- Task requirements
The reply must consist of the complete listing, reproduced exactly, with no images included.

-- Opening Marker --

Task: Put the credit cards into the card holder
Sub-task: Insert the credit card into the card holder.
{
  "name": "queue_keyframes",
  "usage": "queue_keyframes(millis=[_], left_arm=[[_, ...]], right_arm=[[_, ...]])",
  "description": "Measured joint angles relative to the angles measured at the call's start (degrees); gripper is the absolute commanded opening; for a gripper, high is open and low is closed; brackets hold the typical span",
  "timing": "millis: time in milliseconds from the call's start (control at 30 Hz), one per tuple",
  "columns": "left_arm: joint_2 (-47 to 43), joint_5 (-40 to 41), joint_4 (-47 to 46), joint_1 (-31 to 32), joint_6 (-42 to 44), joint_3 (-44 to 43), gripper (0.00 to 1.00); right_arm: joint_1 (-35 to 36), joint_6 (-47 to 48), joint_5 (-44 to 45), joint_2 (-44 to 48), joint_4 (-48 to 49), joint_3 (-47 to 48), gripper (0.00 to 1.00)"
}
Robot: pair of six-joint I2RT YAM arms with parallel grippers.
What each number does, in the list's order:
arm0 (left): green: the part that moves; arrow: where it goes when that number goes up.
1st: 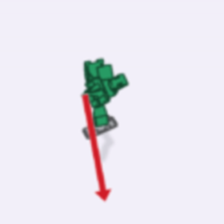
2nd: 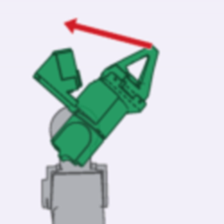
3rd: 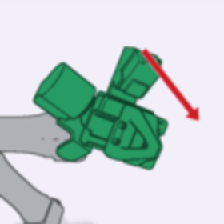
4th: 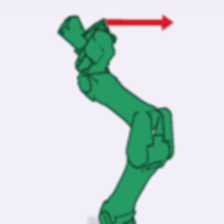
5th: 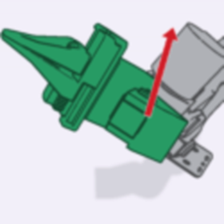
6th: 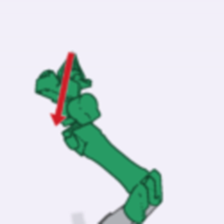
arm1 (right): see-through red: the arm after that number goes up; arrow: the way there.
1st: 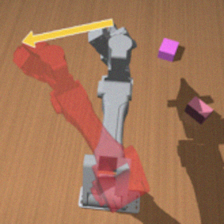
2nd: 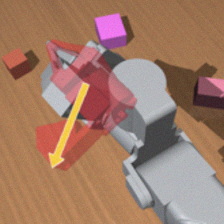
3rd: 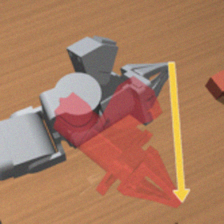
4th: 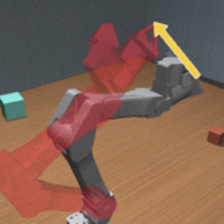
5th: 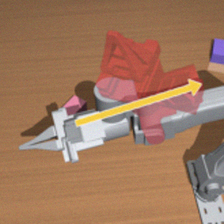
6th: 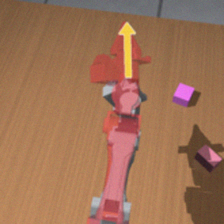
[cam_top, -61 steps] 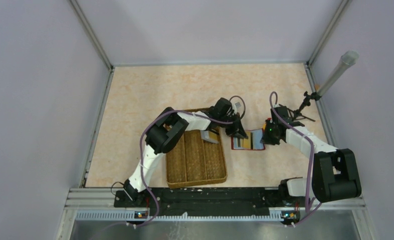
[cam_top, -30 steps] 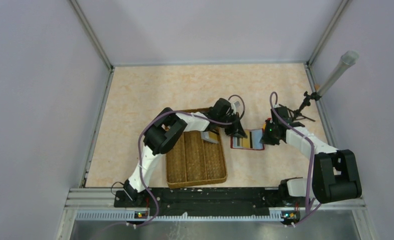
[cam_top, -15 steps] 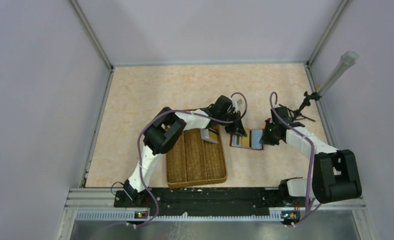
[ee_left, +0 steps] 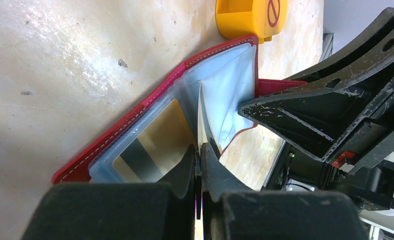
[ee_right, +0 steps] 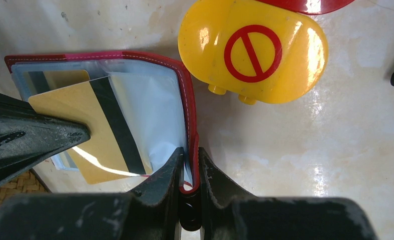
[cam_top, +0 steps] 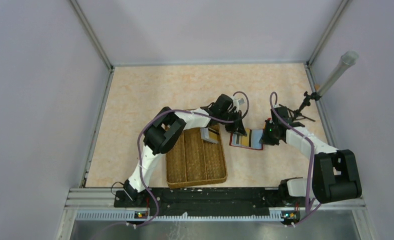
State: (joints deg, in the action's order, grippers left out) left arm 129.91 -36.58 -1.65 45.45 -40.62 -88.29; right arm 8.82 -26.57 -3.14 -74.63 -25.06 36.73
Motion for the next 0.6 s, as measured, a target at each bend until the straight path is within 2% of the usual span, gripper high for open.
queue_keyframes(millis=[600], left_arm=[[2.9,-2.1,6.9,-0.2,6.3,-6.5,0.00]], right_arm=[[0.0,0.0,0.0,0.0,-0.3,0.0,0.00]])
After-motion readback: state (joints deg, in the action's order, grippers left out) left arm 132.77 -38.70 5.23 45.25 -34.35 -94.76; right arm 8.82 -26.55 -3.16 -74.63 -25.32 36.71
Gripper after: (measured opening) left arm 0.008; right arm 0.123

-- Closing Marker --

- Task result
Task: Put the credit cards into the card holder
Sub-task: Insert the credit card into the card holder.
{
  "name": "queue_keyframes",
  "usage": "queue_keyframes(millis=[_], left_arm=[[_, ...]], right_arm=[[_, ...]])",
  "description": "Measured joint angles relative to the angles measured at the call's start (degrees); gripper is the absolute commanded opening; for a gripper, high is open and low is closed; brackets hold the typical span",
  "timing": "millis: time in milliseconds from the call's start (control at 30 Hz), one per tuple",
  "columns": "left_arm: joint_2 (-47 to 43), joint_5 (-40 to 41), joint_4 (-47 to 46), joint_1 (-31 to 32), joint_6 (-42 to 44), joint_3 (-44 to 43), gripper (0.00 to 1.00); right_arm: joint_1 (-35 to 36), joint_6 (-47 to 48), joint_5 (-44 to 45), joint_2 (-44 to 48), joint_4 (-48 to 49), joint_3 (-47 to 48), gripper (0.00 to 1.00)"
}
Robot: pair of six-joint I2RT YAM arms with parallel grippers.
What each number does, in the list's order:
arm0 (left): green: the part that moves; arrow: where it goes when that number goes up.
1st: 
2nd: 
3rd: 
4th: 
5th: 
6th: 
arm1 (right): see-through red: the arm after that number goes up; arrow: the way there.
1st: 
2nd: 
3rd: 
4th: 
5th: 
6th: 
[cam_top, -61 steps] 
[cam_top, -30 steps] 
[cam_top, -15 steps] 
[ee_left, +0 steps] 
[ee_right, +0 steps] 
[cam_top, +0 steps] 
State: (joints deg, in the action's order, grippers left out) left arm 129.91 -36.58 -1.65 45.45 -40.62 -88.29; right arm 8.82 -26.57 -3.14 -74.63 -25.06 36.73
Motion for the next 0.6 s, as measured, a target at each bend until the straight path is within 2% of the usual span, gripper high for open.
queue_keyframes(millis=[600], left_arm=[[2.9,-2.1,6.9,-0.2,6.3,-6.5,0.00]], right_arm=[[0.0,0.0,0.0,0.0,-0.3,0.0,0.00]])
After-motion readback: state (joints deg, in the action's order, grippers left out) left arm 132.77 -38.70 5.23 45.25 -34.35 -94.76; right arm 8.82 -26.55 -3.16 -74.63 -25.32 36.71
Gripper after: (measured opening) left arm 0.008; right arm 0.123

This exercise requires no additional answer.